What needs to be done = When you reach the line with "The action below" in the data below, begin printing lines exactly, and stop once the line with "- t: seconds" has been printed.

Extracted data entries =
= Beginning of Section =

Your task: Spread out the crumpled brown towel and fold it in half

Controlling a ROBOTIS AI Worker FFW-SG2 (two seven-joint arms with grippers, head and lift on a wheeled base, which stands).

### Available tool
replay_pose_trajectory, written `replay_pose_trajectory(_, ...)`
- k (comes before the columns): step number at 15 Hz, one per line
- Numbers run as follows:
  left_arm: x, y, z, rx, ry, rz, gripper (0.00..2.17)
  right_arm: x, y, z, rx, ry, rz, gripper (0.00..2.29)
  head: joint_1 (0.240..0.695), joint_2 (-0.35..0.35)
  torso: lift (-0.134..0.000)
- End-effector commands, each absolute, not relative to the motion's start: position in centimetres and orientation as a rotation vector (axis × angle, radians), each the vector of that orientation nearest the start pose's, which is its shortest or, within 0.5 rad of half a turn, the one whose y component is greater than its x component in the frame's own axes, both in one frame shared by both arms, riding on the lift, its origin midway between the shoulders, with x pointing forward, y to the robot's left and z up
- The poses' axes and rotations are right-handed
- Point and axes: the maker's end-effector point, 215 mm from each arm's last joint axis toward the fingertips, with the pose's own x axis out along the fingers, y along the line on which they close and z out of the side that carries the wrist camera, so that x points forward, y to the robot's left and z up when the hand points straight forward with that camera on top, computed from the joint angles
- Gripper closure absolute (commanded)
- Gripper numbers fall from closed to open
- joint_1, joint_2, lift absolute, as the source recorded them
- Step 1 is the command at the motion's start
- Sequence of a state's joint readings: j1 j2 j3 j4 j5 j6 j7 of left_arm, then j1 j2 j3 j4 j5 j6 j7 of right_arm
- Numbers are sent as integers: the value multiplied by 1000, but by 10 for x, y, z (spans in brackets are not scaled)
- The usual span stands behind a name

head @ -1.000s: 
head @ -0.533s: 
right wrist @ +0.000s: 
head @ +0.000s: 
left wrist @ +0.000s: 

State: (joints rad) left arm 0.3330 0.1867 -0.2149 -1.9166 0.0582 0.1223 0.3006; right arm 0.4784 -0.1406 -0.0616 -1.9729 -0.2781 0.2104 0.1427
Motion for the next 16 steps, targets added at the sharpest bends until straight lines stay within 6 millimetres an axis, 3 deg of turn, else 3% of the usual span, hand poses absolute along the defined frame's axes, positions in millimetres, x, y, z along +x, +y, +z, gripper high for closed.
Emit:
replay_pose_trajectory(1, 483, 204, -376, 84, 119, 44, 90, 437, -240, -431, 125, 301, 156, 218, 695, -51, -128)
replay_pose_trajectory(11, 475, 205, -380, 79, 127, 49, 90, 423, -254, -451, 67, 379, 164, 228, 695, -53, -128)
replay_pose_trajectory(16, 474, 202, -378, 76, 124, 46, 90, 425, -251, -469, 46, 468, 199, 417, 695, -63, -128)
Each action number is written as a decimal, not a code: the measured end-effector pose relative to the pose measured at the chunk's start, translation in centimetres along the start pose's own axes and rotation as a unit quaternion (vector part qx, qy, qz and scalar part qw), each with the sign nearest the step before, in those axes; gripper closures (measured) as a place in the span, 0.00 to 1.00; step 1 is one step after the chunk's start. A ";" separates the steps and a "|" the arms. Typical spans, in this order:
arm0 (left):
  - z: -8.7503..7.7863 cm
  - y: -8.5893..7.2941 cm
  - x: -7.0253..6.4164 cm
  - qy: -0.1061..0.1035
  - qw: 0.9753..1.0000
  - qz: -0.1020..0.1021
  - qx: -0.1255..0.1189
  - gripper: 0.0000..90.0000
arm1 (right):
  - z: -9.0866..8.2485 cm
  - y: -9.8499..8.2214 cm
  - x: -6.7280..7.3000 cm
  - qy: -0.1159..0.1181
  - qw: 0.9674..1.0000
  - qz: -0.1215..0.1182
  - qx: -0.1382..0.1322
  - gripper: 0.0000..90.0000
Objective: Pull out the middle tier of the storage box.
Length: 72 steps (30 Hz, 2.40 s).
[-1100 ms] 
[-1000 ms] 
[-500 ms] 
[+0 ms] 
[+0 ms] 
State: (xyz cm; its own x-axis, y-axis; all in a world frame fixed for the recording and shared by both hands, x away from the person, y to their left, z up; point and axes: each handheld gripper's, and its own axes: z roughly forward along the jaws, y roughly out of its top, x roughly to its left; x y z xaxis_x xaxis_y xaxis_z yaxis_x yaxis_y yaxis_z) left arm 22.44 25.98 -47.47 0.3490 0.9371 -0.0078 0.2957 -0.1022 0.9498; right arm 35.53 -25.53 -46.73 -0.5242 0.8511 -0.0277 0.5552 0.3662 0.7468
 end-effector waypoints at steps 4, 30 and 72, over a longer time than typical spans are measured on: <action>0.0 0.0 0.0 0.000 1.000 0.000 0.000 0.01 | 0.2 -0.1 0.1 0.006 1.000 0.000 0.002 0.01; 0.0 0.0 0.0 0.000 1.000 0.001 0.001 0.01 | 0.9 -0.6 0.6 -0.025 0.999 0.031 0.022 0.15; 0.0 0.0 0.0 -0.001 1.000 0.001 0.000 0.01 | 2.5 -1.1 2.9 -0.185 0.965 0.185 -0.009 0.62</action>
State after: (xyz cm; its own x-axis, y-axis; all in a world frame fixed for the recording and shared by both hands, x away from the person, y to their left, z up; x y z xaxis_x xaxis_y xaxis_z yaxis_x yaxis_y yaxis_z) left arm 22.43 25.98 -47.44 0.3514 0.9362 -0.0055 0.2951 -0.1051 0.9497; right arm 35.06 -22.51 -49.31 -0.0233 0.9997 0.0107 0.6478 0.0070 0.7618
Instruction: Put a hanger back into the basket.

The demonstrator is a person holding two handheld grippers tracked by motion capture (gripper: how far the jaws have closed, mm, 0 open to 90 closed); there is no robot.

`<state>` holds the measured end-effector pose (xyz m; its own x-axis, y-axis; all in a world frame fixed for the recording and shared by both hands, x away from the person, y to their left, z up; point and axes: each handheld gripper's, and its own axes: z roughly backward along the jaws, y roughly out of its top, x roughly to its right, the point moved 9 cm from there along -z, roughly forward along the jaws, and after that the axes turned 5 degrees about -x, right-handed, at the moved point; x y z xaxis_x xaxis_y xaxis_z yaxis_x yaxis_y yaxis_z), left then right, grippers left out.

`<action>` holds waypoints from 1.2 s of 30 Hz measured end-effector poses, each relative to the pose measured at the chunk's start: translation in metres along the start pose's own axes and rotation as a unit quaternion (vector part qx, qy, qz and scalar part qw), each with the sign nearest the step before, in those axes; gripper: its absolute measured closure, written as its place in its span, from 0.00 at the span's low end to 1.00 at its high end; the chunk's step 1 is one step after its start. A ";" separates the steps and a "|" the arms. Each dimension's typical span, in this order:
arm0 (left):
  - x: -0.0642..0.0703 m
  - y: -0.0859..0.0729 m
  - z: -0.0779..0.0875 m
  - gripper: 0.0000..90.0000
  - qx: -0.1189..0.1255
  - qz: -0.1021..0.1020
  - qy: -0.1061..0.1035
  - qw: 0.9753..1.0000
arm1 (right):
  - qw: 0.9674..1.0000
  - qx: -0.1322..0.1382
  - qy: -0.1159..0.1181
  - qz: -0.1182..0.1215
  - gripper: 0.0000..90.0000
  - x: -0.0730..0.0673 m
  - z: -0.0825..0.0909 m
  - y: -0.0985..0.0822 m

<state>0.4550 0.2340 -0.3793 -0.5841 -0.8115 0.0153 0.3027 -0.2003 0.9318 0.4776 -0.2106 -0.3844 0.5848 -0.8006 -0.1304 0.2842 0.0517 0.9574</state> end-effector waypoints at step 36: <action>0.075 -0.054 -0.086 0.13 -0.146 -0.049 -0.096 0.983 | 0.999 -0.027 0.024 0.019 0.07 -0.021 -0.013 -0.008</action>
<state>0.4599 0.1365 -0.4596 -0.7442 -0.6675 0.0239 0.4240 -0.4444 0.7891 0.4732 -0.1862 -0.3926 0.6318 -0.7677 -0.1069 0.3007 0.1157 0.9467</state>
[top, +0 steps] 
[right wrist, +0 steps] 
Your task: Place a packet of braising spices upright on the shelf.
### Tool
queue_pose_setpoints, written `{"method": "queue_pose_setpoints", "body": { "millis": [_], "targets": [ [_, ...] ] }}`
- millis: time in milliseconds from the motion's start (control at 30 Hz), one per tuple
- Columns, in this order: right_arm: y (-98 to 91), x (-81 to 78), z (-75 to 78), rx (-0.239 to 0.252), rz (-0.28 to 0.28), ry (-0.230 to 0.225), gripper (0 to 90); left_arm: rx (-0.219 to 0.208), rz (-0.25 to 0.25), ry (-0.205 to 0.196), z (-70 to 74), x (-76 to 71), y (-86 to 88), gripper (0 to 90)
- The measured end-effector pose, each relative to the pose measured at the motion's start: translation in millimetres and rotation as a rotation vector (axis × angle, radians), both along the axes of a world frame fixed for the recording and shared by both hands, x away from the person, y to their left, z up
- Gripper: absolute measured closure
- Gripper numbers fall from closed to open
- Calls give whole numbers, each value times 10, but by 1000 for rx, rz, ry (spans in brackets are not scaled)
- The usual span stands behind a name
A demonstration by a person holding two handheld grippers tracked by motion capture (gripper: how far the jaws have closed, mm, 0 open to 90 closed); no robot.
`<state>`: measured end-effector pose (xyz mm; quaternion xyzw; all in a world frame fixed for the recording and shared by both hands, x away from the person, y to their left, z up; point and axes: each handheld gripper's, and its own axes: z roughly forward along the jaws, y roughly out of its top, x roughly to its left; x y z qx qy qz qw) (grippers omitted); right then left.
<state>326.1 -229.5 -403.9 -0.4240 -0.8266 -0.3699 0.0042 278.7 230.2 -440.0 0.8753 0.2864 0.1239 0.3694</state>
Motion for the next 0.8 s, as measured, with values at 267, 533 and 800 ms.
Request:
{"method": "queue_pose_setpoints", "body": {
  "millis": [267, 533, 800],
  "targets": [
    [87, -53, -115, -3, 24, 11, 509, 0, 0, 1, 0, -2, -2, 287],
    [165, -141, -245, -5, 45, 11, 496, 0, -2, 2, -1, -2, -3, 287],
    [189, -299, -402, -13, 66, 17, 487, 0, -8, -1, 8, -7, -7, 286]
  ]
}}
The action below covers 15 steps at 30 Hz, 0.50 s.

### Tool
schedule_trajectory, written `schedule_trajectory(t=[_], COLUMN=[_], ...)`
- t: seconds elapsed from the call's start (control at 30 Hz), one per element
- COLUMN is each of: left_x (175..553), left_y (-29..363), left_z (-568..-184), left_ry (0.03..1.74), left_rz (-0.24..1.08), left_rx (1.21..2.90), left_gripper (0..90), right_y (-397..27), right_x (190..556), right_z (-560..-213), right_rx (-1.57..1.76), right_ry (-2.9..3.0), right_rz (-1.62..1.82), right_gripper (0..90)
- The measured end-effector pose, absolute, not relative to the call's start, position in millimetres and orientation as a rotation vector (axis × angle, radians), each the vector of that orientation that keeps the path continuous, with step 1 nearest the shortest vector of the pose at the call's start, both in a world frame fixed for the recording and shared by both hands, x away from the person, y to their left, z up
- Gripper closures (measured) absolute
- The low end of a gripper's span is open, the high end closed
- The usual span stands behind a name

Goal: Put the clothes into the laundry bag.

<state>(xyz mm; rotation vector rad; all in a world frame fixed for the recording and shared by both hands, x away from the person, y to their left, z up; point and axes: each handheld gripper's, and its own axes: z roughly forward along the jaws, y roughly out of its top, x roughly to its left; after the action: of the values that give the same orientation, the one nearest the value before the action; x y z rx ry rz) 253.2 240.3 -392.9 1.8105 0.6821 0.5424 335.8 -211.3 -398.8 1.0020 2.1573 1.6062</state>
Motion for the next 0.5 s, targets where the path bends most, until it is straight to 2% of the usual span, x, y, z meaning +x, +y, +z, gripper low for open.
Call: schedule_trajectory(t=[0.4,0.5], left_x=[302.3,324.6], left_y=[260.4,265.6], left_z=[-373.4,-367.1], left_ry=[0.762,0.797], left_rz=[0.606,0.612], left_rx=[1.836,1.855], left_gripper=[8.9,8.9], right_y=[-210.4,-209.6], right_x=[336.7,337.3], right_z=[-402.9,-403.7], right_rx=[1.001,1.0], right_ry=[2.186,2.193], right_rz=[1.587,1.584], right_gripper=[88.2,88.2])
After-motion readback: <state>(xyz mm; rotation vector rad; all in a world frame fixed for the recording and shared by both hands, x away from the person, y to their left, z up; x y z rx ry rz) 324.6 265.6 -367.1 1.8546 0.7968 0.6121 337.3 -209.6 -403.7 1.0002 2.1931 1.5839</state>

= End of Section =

Solution to this exercise =
The action below covers 15 steps at 30 Hz, 0.50 s.

### Tool
schedule_trajectory, written `schedule_trajectory(t=[_], COLUMN=[_], ...)`
- t: seconds elapsed from the call's start (control at 30 Hz), one per element

There is no more to add to the answer.